Very nice! I have always thought about carving some thing like that but never got around to it. Excellent job for your first attempt at carving. You will do very well. Your proportions seem to be right on. Is it all by sight and feel or did you do some sketching on the log before you carved it?


----------



## ultimate buzz (Feb 26, 2010)

*Tiki*

As posted before, it looks good for a tiki/maori head. I would suggest to angle the top of the head so that water runs off,verses saturates on a flat surface.If you get a chance, check out www.tikiroom.com There is a lot of good ideas out there.-ken


----------



## BlueRidgeMark (Feb 26, 2010)

r.man said:


> the main difference between his earlier and later is detail. .




That's the ticket. Detail is what separates the great from the mediocre.


I'm not sure what it is that separates the mediocre from the rest of us, but I do know that's a lot better than I can do!


----------



## NCTREE (Feb 26, 2010)

lumberjackchef said:


> Very nice! I have always thought about carving some thing like that but never got around to it. Excellent job for your first attempt at carving. You will do very well. Your proportions seem to be right on. Is it all by sight and feel or did you do some sketching on the log before you carved it?

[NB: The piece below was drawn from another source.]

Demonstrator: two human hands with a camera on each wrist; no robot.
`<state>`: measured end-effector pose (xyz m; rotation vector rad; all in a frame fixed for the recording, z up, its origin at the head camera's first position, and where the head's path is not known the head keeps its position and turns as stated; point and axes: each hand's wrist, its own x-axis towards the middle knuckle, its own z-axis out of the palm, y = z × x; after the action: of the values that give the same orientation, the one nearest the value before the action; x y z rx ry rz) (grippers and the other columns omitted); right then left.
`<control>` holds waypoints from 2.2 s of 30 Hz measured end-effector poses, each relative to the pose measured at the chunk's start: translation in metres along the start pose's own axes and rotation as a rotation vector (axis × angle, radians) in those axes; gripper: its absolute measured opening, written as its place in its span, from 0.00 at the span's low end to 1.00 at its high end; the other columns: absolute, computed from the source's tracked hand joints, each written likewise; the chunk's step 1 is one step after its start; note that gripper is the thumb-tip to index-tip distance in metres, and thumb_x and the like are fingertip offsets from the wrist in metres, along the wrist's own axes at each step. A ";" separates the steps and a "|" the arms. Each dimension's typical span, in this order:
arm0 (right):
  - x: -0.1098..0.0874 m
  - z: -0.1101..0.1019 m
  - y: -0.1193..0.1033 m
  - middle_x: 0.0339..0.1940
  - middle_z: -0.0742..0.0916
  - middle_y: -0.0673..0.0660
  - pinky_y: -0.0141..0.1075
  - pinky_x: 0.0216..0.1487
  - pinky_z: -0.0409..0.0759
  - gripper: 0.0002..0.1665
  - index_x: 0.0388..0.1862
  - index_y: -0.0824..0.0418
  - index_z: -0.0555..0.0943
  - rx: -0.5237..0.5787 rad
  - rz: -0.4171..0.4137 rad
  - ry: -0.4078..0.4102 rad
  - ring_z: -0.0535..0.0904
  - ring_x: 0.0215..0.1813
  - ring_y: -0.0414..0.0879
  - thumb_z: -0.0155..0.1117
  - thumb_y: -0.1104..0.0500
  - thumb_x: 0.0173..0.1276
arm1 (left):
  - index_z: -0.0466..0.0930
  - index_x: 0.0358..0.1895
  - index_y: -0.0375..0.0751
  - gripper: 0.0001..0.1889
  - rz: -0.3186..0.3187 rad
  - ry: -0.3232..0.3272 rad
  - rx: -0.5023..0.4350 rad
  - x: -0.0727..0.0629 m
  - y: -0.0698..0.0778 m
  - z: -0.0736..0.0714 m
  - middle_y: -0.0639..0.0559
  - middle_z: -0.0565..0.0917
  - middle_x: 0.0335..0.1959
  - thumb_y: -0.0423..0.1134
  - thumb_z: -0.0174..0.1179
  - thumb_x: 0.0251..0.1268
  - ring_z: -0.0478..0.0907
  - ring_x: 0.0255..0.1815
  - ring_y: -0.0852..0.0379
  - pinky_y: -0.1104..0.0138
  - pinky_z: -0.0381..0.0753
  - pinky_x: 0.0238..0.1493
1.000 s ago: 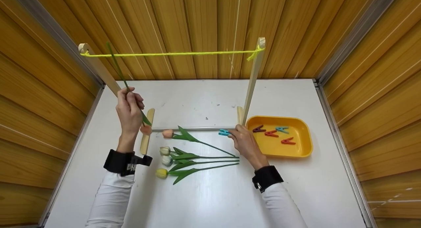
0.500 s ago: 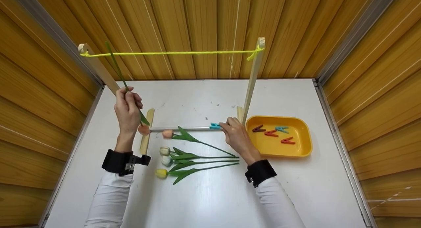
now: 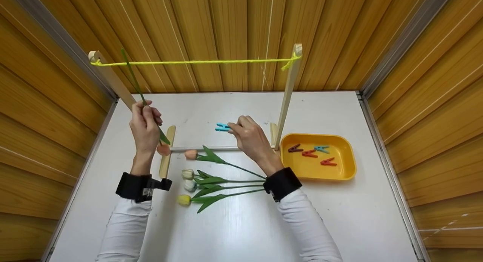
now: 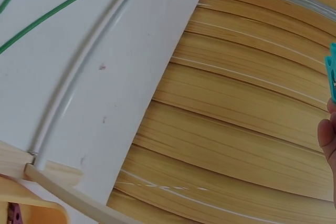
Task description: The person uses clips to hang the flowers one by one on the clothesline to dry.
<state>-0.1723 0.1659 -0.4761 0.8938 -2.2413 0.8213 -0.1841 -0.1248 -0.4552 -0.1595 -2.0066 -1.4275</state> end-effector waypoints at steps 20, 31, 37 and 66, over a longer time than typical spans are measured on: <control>0.102 -0.024 -0.051 0.28 0.74 0.59 0.34 0.32 0.68 0.11 0.47 0.66 0.87 -0.042 -0.147 0.025 0.69 0.33 0.49 0.63 0.63 0.69 | 0.73 0.51 0.30 0.13 -0.012 -0.003 0.020 -0.001 0.000 0.001 0.39 0.78 0.28 0.34 0.40 0.81 0.73 0.24 0.64 0.76 0.73 0.28; 0.150 -0.031 -0.077 0.28 0.76 0.61 0.36 0.35 0.71 0.13 0.45 0.68 0.87 -0.037 -0.182 0.050 0.71 0.34 0.52 0.61 0.60 0.71 | 0.73 0.51 0.30 0.12 -0.020 0.004 0.012 0.000 0.002 0.001 0.41 0.78 0.28 0.33 0.41 0.81 0.73 0.24 0.63 0.75 0.74 0.28; 0.176 -0.029 -0.089 0.30 0.75 0.62 0.35 0.37 0.71 0.15 0.48 0.66 0.86 -0.050 -0.165 0.005 0.71 0.36 0.54 0.58 0.59 0.74 | 0.74 0.50 0.30 0.12 -0.026 0.011 0.005 0.000 0.002 0.002 0.40 0.79 0.28 0.33 0.41 0.80 0.74 0.24 0.59 0.76 0.74 0.28; 0.223 0.002 -0.107 0.33 0.65 0.53 0.33 0.40 0.60 0.17 0.52 0.66 0.85 -0.075 -0.021 -0.266 0.62 0.41 0.47 0.53 0.60 0.77 | 0.73 0.49 0.31 0.12 -0.054 0.000 -0.027 -0.001 0.001 0.007 0.37 0.78 0.28 0.35 0.41 0.81 0.73 0.24 0.61 0.75 0.73 0.28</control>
<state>-0.2283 0.0157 -0.2872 1.0403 -2.4673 0.6351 -0.1861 -0.1185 -0.4565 -0.1173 -2.0061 -1.4883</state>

I had a pic to look at and I made a few lines with crayon to mark where the nose, mouth and head started other than that it was all by eye.


----------



## NCTREE (Feb 26, 2010)

I was thinking of going back over it witha dremel to clean it up a bit. What kind of bits do you recomend using?


----------



## wood4heat (Feb 26, 2010)

That's a great looking chess piece you got there! Now you just need to make 31 more.  

Kidding, it looks great. Makes me want to give it a try.


----------



## wood4heat (Feb 26, 2010)

NCTREE said:


> I was thinking of going back over it witha dremel to clean it up a bit. What kind of bits do you recomend using?



A Dremel seems small, how about a 4" angle grinder to start?


----------



## NCTREE (Feb 26, 2010)

wood4heat said:


> That's a great looking chess piece you got there! Now you just need to make 31 more.
> 
> Kidding, it looks great. Makes me want to give it a try.



HAHA! yeah that would be some game of chess wouldn't it. So I guess then I just made a pawn piece.


----------



## NCTREE (Feb 26, 2010)

wood4heat said:


> A Dremel seems small, how about a 4" angle grinder to start?



Actually I do have a 4" grinder and I used it a little. It's hard to get into those tight spaces like where the eyes meet the nose.


----------



## wood4heat (Feb 26, 2010)

NCTREE said:


> HAHA! yeah that would be some game of chess wouldn't it. So I guess then I just made a pawn piece.



I was actually thinking it would make a good bishop.


----------



## TreeTarget (Mar 4, 2010)

*Considering the possibilities...*

Can't help but see it as a mailbox post, the base for a bird-feeder, or hollowed to hold unbrellas/canes. I actually like the angles and think it is pretty nice, as-is. Not saying the detailing you spoke of wouldn't make it that much better...some things just look better rough, though. If that is your first work, then we look forward to seeing what's next.


----------